Rezolus: A high-resolution systems performance telemetry agent - gregwebs
https://blog.twitter.com/engineering/en_us/topics/open-source/2019/introducing-rezolus.html
======
siddontang
A similar tool may be
[https://github.com/cloudflare/ebpf_exporter](https://github.com/cloudflare/ebpf_exporter)
but seems Rezolus uses less resource.

The most interesting thing is that Rezolus is written in Rust, we may embed it
in our project TiKV and let TiKV can trace itself, no need to through outside
tools like perf/bcc.

------
dreamcompiler
> according to the Nyquist-Shannon Sampling Theorem, the sampling rate must be
> at least twice the duration of the shortest burst in order to accurately
> reflect the intensity of a burst.

This statement is a bit sloppy. I think what the author is trying to say is
the sampling rate must be such that it samples the shortest burst at least
twice. Equivalently you could say that the sampling period should be no longer
than half the length of the shortest burst.

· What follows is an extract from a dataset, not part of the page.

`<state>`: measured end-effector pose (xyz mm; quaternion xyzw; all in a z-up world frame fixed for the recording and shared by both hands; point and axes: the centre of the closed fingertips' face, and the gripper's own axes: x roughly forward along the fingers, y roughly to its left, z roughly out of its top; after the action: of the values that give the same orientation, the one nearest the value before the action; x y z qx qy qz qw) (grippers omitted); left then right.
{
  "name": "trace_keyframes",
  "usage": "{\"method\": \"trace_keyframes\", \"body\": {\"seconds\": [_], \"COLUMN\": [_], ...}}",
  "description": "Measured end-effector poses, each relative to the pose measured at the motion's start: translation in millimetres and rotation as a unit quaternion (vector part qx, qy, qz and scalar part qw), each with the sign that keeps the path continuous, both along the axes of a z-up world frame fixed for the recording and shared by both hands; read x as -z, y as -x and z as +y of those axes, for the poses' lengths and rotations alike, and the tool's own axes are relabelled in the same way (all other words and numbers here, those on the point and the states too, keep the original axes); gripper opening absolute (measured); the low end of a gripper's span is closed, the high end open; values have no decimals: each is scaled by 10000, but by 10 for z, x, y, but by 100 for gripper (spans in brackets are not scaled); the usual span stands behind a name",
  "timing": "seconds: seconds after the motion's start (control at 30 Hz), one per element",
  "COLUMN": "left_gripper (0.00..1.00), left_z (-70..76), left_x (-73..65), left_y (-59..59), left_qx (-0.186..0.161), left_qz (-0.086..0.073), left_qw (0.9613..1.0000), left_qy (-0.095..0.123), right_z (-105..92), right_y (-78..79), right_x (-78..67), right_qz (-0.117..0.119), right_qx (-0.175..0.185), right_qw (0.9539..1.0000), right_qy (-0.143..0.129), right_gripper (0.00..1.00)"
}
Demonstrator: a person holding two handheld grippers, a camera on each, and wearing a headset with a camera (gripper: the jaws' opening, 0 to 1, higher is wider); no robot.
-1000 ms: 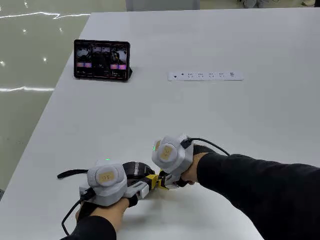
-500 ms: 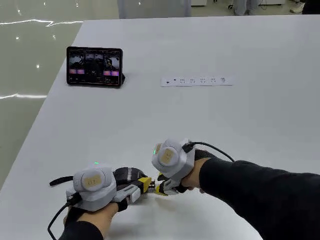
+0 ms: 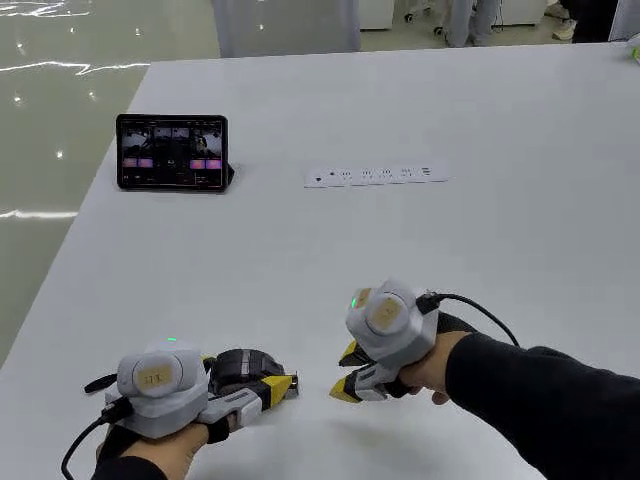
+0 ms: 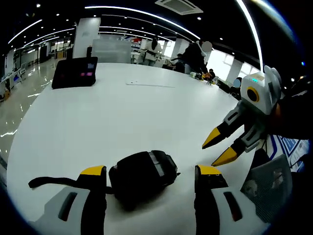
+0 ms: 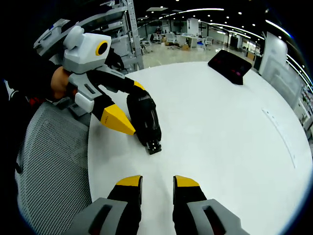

This would accurately reflect the fundamental frequency of the burst, but if
the burst is not sinusoidal you'll get aliasing. The effect of which will be
to falsely indicate lower-frequency bursts that aren't actually present.

------
IceyEC
"The resource footprint it takes to run Rezolus at this setting [At 10Hz
sampling] is tiny, typically under 15% CPU"

It's a bit scary that they consider it OK to spend 15% CPU on all of their
servers for telemetry!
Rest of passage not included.